EXTRACTED RECORDS:
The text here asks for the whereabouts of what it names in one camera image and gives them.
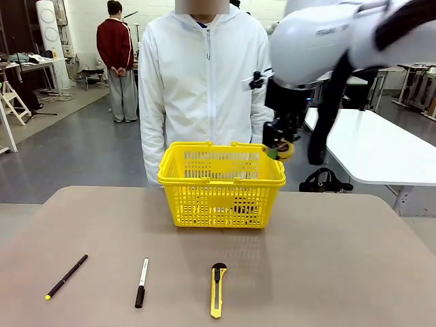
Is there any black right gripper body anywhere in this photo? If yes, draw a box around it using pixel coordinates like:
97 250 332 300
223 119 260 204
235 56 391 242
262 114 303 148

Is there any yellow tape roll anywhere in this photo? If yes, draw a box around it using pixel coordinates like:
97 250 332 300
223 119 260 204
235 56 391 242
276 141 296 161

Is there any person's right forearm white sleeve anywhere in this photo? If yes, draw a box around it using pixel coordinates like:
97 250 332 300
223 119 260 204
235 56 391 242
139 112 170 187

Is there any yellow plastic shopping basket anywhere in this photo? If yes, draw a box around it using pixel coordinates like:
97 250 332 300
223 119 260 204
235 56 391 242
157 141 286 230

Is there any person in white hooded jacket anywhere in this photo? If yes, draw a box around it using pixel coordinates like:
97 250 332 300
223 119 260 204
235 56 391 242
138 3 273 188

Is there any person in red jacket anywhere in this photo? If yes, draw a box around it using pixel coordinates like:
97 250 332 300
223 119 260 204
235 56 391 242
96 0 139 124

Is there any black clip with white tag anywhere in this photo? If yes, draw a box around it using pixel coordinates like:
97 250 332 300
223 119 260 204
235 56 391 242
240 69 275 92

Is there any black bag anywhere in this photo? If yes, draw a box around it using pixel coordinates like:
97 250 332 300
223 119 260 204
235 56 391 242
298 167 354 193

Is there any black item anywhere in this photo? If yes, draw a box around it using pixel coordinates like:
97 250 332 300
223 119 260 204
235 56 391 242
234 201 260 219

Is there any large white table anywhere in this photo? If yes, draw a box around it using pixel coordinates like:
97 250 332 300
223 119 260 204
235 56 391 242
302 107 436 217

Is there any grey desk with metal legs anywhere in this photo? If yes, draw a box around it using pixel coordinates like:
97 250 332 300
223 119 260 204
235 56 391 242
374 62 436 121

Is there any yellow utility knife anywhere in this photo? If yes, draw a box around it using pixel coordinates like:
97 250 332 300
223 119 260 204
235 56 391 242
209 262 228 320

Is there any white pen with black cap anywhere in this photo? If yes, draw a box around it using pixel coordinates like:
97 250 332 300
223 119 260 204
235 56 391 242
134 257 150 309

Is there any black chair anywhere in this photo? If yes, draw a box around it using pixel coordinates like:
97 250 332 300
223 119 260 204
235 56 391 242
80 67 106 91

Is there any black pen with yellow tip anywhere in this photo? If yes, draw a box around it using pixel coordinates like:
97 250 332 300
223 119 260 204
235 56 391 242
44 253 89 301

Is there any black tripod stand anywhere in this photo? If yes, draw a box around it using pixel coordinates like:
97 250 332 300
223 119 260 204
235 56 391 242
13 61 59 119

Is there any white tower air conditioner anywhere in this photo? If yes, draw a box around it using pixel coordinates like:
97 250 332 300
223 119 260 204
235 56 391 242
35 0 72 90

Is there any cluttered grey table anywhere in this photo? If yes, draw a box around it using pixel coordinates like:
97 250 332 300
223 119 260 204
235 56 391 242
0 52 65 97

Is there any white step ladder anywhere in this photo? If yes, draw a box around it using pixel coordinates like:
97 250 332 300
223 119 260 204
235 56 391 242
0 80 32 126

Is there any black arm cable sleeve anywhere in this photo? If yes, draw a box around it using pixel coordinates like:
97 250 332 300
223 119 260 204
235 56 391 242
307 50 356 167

--

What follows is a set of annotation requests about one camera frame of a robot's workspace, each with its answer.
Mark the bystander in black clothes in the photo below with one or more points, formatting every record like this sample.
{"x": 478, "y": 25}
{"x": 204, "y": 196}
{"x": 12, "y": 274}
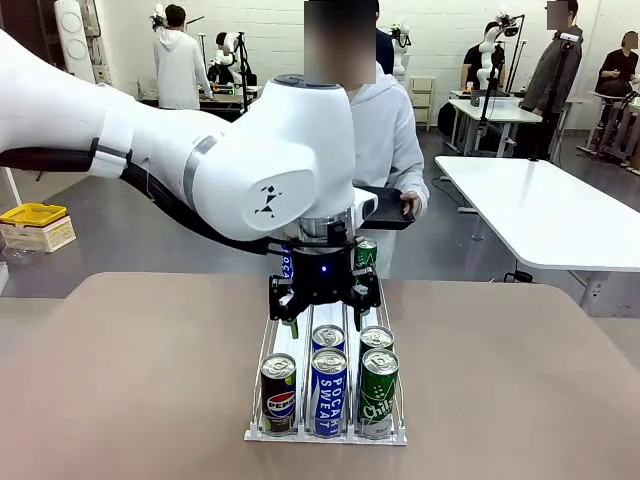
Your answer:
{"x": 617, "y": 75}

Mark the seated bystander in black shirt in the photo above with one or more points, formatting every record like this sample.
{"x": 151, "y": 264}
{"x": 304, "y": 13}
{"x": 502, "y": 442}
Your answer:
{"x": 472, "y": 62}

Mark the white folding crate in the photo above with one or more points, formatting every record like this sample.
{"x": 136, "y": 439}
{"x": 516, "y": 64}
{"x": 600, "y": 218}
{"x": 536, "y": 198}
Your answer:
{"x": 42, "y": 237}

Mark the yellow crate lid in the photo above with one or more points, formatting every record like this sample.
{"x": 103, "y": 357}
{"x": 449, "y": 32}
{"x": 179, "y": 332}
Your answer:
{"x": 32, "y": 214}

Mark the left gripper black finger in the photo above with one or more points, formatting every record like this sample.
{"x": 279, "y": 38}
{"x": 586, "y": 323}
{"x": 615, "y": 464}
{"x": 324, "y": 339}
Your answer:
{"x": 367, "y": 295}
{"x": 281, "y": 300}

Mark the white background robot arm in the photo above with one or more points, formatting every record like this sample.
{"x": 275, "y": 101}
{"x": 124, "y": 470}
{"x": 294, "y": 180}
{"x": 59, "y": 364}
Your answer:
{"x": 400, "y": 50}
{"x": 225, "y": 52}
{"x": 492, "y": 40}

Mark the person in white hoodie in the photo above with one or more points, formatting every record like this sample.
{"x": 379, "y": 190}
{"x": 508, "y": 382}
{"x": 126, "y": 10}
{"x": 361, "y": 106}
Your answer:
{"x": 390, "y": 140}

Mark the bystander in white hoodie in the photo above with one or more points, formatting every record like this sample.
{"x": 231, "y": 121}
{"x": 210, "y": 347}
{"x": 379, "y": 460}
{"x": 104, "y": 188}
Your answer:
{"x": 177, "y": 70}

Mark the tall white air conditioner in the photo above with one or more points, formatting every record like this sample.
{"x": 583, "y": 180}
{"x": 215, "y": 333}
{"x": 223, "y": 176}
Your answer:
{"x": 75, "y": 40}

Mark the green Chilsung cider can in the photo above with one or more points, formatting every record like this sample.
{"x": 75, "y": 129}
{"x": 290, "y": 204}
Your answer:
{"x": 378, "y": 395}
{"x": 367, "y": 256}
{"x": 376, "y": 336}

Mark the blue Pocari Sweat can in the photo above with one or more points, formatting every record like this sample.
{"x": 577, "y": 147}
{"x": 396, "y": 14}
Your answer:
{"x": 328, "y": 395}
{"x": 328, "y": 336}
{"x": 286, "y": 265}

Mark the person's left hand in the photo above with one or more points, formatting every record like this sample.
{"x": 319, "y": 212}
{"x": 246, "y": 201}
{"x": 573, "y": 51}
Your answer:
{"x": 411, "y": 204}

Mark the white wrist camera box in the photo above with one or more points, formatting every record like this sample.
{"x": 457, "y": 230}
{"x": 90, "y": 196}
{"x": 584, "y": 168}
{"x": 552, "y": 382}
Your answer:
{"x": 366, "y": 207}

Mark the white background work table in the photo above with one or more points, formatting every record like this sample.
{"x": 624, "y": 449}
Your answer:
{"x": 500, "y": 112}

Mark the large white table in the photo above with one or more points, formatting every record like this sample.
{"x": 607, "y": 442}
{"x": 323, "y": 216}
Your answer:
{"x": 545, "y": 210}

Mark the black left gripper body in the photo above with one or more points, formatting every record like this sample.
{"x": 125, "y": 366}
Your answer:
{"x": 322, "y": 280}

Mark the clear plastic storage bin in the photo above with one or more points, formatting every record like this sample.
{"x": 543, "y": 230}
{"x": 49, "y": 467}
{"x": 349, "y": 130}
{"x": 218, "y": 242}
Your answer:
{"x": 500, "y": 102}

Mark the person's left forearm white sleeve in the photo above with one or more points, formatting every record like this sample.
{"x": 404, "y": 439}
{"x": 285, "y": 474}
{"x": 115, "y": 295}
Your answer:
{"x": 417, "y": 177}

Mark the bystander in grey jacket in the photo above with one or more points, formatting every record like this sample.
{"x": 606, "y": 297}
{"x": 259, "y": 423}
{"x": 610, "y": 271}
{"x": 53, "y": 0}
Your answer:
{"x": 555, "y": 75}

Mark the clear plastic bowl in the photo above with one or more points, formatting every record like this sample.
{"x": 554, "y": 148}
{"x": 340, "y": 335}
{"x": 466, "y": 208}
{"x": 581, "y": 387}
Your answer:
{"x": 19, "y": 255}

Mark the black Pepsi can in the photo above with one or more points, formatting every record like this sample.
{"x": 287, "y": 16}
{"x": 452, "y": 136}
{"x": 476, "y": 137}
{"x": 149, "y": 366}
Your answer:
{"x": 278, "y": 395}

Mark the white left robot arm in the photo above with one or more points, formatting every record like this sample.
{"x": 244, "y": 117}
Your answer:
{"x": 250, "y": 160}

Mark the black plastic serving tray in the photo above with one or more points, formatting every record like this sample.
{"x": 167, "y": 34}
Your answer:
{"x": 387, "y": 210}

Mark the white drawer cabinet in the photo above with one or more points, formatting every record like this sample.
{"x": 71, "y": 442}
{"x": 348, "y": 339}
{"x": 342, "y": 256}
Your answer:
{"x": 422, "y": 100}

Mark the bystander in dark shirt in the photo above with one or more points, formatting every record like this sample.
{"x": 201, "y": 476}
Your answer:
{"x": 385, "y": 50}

==

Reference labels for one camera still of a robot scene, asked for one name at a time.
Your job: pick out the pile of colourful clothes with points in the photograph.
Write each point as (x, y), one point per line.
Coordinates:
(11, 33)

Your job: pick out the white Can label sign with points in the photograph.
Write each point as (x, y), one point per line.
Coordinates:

WORK REQUIRED: If a line of the entries holds the word "hoodie", copy it out.

FINISHED TASK:
Mark the person in white hoodie in the photo above with one or more points, formatting every record like this sample.
Mark the bystander in white hoodie in the photo above with one or more points, formatting every record like this sample.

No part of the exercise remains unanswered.